Suggestions (non-blocking)

  1. throwSessionExpiredOrNetworkError (src/api/cryptify.ts:60-73) uses a throw-inside-try / catch-and-rethrow pattern that works but reads oddly. A flatter version is easier to follow:

    if (status === 404) {
      let parsed: { error?: string; reason?: string; uuid?: string } | undefined;
      try { parsed = JSON.parse(body); } catch { /* not JSON */ }
      if (parsed?.error === UPLOAD_SESSION_NOT_FOUND_ERROR) {
        throw new UploadSessionExpiredError(parsed.uuid ?? uuid, parsed.reason ?? 'unknown', body);
      }
    }
    throw new NetworkError(message, status, body);

    Same behaviour, no instanceof re-check in the catch. Optional.

  2. AbortSignal.any in withTimeout (src/util/retry.ts:140) — supported in Node ≥20.3 and Chrome/Firefox/Safari from 2024. The bot didn't find a stated browser-support floor in the repo; if the SDK targets pre-2024 Safari you'd want a combineSignals polyfill, but if tsdown's output target already excludes those there's nothing to do. Worth a glance at the published target.

  3. downloadTimeoutMs semantics — the comment at src/api/cryptify.ts:243-247 is correct that withTimeout only bounds the GET handshake, not stream consumption, since the stream is read after the function returns. Documenting this in the public RetryOptions doc-comment for downloadTimeoutMs (currently "Per-attempt timeout for download. Default disabled — let retry budget bound it.") would prevent a future caller from assuming it caps mid-stream stalls.

  4. PostGuardConfig.retry typing (src/types.ts:18) uses the inline import('./util/retry.js').RetryOptions form. That avoids a circular import or just a stylistic preference? Either is fine, but a top-level import type is more conventional and shows up in IDE go-to-definition more reliably.

  5. Stream-level retry is intentionally out of scope per the PR body — flagging it here only so a future reader doesn't conclude downloadFileWithRetry covers mid-stream failures.

Test plan items still open

The PR body lists three manual test items unchecked (Slow 3G, mid-upload kill, cryptify down).
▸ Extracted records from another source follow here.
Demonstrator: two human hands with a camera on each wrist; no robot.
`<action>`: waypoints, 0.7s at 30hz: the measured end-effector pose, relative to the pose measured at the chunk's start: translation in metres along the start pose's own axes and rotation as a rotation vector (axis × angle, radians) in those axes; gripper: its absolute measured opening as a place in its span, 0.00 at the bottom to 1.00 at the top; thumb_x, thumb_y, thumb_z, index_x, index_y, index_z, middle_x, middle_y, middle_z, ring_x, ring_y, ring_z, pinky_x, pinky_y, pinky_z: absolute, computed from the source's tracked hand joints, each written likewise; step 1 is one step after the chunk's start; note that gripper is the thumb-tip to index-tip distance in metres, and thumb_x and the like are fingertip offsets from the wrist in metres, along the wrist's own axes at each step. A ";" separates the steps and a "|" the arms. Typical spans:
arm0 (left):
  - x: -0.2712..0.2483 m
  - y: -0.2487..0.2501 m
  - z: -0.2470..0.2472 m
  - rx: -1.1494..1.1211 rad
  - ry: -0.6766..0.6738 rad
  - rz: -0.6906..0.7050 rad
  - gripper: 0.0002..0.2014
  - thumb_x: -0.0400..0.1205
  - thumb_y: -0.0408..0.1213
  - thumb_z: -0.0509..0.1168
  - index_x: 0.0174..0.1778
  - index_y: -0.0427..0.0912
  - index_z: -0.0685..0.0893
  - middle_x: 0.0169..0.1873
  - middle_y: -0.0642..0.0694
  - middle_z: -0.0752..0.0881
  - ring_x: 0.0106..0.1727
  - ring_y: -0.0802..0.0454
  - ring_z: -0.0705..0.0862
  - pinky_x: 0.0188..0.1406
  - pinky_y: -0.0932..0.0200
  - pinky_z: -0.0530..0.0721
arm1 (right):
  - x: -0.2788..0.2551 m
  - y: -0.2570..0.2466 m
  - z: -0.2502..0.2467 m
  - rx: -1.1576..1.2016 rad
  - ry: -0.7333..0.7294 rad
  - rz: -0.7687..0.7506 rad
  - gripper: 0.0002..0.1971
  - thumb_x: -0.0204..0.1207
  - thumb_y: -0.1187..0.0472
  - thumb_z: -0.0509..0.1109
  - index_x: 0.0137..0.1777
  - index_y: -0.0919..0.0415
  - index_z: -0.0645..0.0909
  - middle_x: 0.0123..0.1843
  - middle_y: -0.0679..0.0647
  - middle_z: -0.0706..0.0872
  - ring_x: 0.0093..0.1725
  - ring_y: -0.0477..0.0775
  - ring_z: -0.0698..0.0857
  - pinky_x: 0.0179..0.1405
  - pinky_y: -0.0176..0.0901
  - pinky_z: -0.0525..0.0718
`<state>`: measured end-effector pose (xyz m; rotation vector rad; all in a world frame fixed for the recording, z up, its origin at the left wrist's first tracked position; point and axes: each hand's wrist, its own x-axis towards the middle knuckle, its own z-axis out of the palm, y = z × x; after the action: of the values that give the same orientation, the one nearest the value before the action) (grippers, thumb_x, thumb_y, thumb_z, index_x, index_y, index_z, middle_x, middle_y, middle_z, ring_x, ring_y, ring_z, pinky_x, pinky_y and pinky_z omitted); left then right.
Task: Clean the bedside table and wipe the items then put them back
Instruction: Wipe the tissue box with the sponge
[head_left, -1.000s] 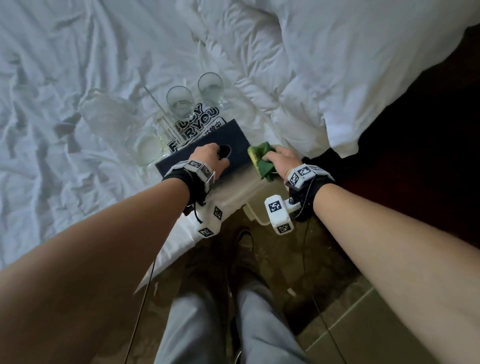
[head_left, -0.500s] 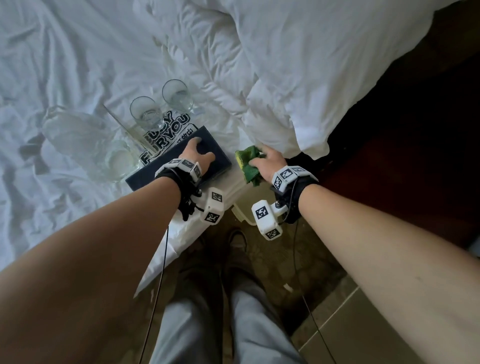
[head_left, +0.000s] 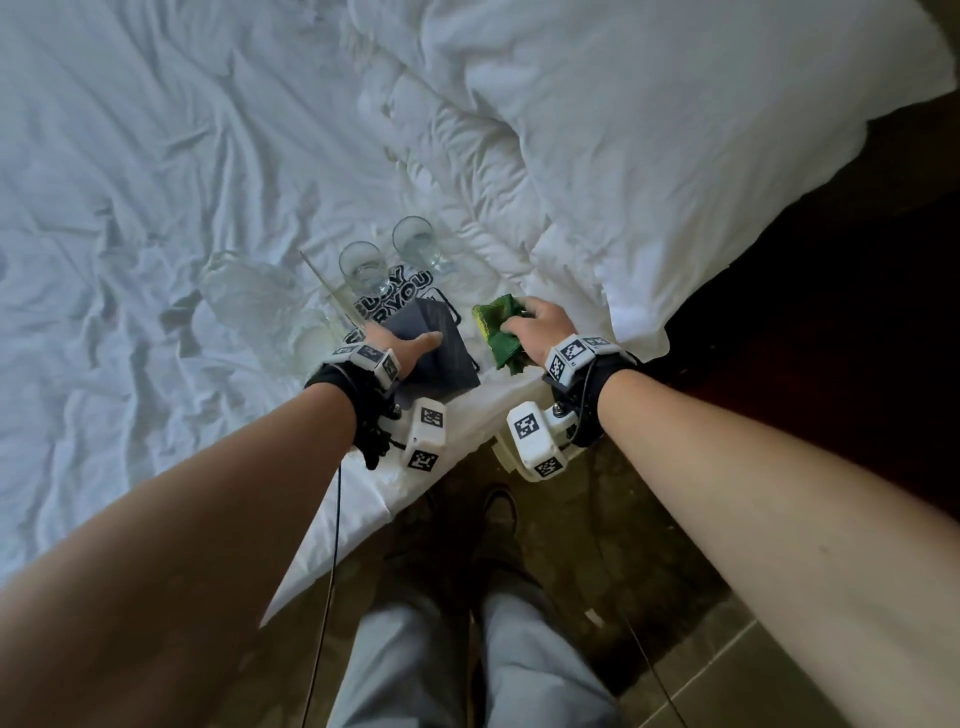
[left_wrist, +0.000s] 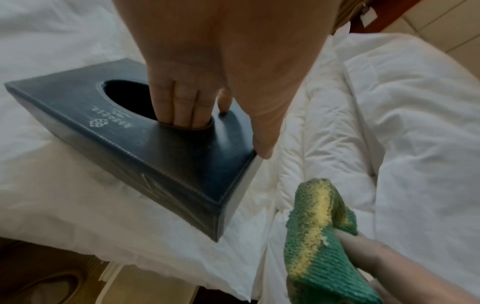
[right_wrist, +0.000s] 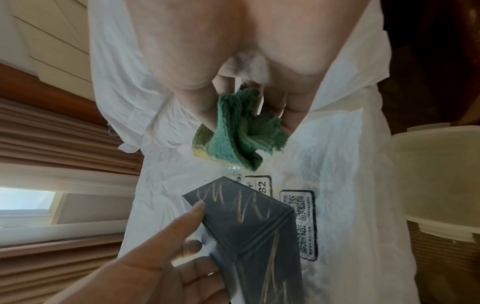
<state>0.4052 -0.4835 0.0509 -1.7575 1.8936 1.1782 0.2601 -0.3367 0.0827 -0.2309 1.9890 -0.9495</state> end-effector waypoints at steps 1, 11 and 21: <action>-0.002 -0.005 -0.006 -0.014 -0.017 0.010 0.53 0.57 0.72 0.75 0.70 0.36 0.76 0.61 0.39 0.84 0.58 0.37 0.84 0.53 0.49 0.84 | -0.004 -0.007 0.001 -0.011 -0.009 -0.015 0.17 0.76 0.66 0.69 0.64 0.56 0.84 0.49 0.54 0.86 0.45 0.53 0.83 0.38 0.30 0.81; -0.063 -0.025 -0.065 -0.311 -0.144 0.147 0.35 0.63 0.66 0.74 0.55 0.41 0.82 0.47 0.35 0.88 0.48 0.35 0.88 0.55 0.30 0.85 | -0.052 -0.050 0.015 -0.055 -0.084 -0.113 0.19 0.75 0.66 0.69 0.66 0.55 0.84 0.53 0.54 0.87 0.50 0.52 0.83 0.48 0.35 0.76; -0.068 -0.029 -0.080 -0.299 -0.163 0.212 0.16 0.82 0.48 0.68 0.62 0.43 0.82 0.58 0.41 0.85 0.56 0.40 0.85 0.57 0.47 0.85 | -0.069 -0.063 0.019 -0.109 -0.029 -0.127 0.22 0.75 0.70 0.68 0.68 0.54 0.82 0.52 0.53 0.86 0.52 0.56 0.85 0.52 0.41 0.82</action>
<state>0.4703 -0.4927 0.1383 -1.5655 1.9209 1.7039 0.3034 -0.3561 0.1659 -0.4343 2.0201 -0.9130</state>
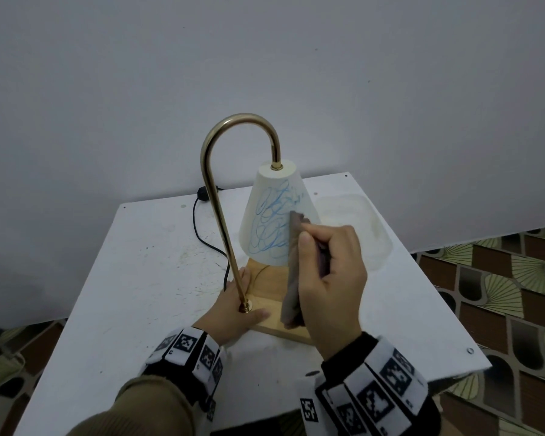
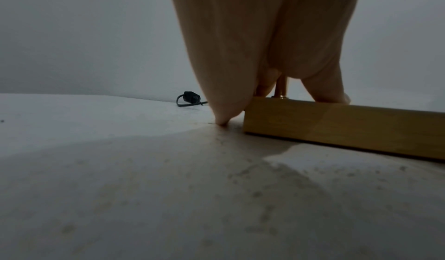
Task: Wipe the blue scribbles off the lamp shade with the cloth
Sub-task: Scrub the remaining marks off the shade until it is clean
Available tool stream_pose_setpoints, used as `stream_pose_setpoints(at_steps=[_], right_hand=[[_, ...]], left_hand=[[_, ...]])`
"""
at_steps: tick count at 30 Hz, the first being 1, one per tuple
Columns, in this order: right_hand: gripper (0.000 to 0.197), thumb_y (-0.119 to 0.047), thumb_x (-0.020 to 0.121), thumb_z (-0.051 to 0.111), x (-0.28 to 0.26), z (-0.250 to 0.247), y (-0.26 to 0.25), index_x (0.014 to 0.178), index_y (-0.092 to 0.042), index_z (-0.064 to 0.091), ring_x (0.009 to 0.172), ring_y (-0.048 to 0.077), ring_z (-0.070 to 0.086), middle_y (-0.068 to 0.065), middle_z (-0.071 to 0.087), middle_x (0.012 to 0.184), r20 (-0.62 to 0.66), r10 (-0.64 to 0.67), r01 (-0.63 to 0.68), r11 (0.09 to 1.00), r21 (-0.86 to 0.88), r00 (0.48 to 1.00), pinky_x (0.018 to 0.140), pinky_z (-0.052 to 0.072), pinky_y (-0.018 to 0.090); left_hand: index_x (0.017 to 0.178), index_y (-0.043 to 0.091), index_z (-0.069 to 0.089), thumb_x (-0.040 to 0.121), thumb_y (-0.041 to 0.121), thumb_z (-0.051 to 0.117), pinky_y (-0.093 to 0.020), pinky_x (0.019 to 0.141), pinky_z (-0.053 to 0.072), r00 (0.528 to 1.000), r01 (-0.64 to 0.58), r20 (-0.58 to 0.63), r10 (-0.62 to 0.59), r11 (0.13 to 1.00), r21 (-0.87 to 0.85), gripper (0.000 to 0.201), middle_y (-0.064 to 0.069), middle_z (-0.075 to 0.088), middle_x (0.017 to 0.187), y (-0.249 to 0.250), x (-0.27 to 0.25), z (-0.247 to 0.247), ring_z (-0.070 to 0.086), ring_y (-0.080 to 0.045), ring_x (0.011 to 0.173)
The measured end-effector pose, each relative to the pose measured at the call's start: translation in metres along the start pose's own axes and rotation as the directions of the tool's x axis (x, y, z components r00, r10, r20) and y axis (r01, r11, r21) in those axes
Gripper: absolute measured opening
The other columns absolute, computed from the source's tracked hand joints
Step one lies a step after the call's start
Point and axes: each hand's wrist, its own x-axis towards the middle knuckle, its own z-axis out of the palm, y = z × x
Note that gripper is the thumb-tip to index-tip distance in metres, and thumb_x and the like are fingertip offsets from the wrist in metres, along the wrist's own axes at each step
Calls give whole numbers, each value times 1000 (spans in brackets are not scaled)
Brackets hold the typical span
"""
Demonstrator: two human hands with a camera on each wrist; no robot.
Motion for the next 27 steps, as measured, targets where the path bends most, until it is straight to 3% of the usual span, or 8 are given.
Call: stream_pose_setpoints(at_steps=[1,3,5,9,13,19,23,27], right_hand=[[7,-8,88,55,-3,-2,4,89,-11,61,83,-2,52,5,55,85,-4,0,0,1000,-12,1000,75,38,5],[7,-16,90,52,-4,-6,10,89,-16,59,83,2,53,6,56,82,-22,21,-22,1000,-18,1000,75,38,6],[7,-18,90,51,0,-8,17,87,-18,57,81,3,53,4,56,81,-51,66,-67,998,-20,996,74,38,7],[17,-12,89,52,24,-7,26,81,-27,54,79,1,51,2,56,85,-104,174,-176,984,-13,979,72,38,8],[14,-5,90,54,40,0,15,83,-18,57,79,-3,49,4,56,87,-100,145,-143,989,24,984,72,38,7],[9,-4,87,55,1,0,0,91,-7,63,84,-5,51,4,54,87,-17,-4,3,999,-34,1000,76,37,4],[10,-6,89,52,-6,-6,13,93,-9,62,84,-2,51,4,54,87,-44,24,-27,997,-70,999,77,37,5],[12,-7,92,51,10,-9,25,90,-15,58,84,-4,50,0,54,88,-89,142,-148,987,-64,986,76,36,5]], left_hand=[[150,29,7,67,61,69,-42,120,13,1000,24,18,-24,1000,-3,108,19,4,153,-1,1,1,5,-11,144],[150,21,-4,63,62,62,-37,120,6,998,58,34,-58,998,15,116,15,-1,152,2,-1,2,-4,-8,143],[150,21,-5,62,67,59,-36,120,5,999,29,36,-30,999,22,118,12,-6,156,7,-5,1,-6,-9,144],[150,21,-5,78,53,64,-38,120,3,999,41,29,-43,998,42,105,9,-9,157,6,-4,2,-7,-12,145],[150,20,-6,84,44,63,-41,120,4,999,49,18,-50,997,56,98,9,-8,157,10,-5,2,-8,-15,146],[150,21,-5,81,40,69,-41,120,9,997,73,8,-73,996,-45,103,10,-7,157,10,-5,4,-4,-12,145],[150,19,-5,71,54,64,-39,120,5,998,56,14,-56,998,-2,110,9,-8,157,12,-6,3,-7,-13,145],[150,19,-5,83,45,65,-35,120,3,999,42,-2,-42,999,19,100,9,-8,157,13,-5,4,-6,-10,145]])
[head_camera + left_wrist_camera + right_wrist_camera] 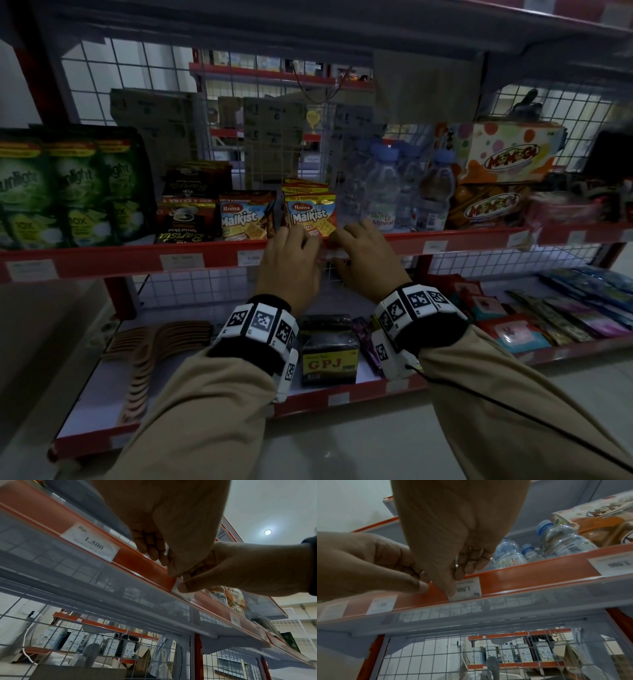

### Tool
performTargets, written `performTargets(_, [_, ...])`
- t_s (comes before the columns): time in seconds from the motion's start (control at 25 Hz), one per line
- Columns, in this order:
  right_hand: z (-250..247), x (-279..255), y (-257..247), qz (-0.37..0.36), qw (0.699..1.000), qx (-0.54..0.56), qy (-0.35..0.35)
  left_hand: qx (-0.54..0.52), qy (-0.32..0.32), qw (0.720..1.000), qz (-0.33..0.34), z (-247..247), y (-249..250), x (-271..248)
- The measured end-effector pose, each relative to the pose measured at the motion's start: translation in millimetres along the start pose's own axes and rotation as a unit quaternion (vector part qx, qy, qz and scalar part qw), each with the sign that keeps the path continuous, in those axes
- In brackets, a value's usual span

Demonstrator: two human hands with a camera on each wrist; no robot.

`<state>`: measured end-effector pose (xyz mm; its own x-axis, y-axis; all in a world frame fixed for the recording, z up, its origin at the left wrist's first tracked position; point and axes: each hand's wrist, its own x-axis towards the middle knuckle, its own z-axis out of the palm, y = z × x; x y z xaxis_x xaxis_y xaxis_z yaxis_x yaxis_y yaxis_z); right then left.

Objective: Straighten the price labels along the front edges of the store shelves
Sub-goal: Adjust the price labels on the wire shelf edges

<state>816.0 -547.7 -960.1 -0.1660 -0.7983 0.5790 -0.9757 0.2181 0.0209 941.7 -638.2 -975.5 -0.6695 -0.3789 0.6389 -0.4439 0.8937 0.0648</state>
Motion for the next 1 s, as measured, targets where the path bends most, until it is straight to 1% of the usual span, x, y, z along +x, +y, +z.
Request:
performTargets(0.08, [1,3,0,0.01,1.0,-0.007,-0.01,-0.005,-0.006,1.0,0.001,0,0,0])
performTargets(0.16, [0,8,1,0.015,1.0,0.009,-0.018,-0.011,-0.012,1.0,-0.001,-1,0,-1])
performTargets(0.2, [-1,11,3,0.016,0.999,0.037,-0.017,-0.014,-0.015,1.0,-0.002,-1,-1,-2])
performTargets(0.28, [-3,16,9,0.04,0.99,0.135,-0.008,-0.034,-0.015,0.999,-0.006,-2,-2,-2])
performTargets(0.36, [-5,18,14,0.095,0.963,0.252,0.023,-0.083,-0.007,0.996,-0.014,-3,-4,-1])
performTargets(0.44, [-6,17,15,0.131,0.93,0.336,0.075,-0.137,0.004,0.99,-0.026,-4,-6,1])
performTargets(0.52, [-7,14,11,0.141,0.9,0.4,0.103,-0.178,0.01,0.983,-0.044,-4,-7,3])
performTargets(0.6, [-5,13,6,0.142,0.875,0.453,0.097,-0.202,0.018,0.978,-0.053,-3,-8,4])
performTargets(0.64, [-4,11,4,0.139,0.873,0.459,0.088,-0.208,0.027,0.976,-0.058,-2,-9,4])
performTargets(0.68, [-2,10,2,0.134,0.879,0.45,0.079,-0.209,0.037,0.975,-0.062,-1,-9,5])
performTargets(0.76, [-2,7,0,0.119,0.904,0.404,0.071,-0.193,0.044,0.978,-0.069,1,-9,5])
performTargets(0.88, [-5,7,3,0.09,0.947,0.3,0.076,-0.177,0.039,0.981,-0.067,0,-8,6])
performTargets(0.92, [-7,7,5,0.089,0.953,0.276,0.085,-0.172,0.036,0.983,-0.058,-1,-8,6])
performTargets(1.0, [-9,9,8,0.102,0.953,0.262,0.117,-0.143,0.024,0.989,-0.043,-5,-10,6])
Those exercise the cryptify#145 ↔ this PR contract end-to-end and aren't substitutable by the unit suite — worth running before merge given that's the whole point of the change.

Verdict

The bot recommends approval after the manual end-to-end checks land. None of the code-level suggestions are blocking.

Three small follow-ups from @dobby-coder's review:

1. Flatten `throwSessionExpiredOrNetworkError` — replace the
   throw-inside-try / catch-and-rethrow pattern with a flatter
   parse-then-decide shape. Same behaviour, no `instanceof` re-check
   needed in the catch.

2. Document `downloadTimeoutMs` semantics in the public
   `RetryOptions` doc-comment: it bounds only the GET handshake, not
   stream consumption (which happens after the call returns). Mid-
   stream stalls have to be capped at the stream-reader level.

3. Promote `PostGuardConfig.retry`'s typing from an inline
   `import('./util/retry.js').RetryOptions` to a top-level
   `import type` for better IDE go-to-definition. No runtime change.

`AbortSignal.any` is left as-is — it's already used in
`src/crypto/encrypt.ts:45`, so this PR doesn't introduce a new
browser-support floor.

Refs #47 review.
@rubenhensen
Copy link
Copy Markdown
Contributor Author

Thanks @dobby-coder. Pushed 4081e1b addressing #1, #3, #4:

  1. throwSessionExpiredOrNetworkError flattened — parse first, decide second, no instanceof re-check in the catch. Same behaviour.
  2. downloadTimeoutMs doc-comment now explicitly states it only bounds the GET handshake and that stream consumption is unaffected, with a pointer toward stream-reader-level capping for mid-stream stalls.
  3. PostGuardConfig.retry typing moved to a top-level import type { RetryOptions }.

Skipping #2AbortSignal.any is already used at src/crypto/encrypt.ts:45, so this PR doesn't introduce a new browser-support floor. No polyfill needed.

#5 left as-is per your "intentionally out of scope" framing.

Manual end-to-end checks (Slow 3G, mid-upload kill, cryptify-down) need a live cryptify instance and aren't substitutable by the unit suite — flagging for @rubenhensen to run before merge.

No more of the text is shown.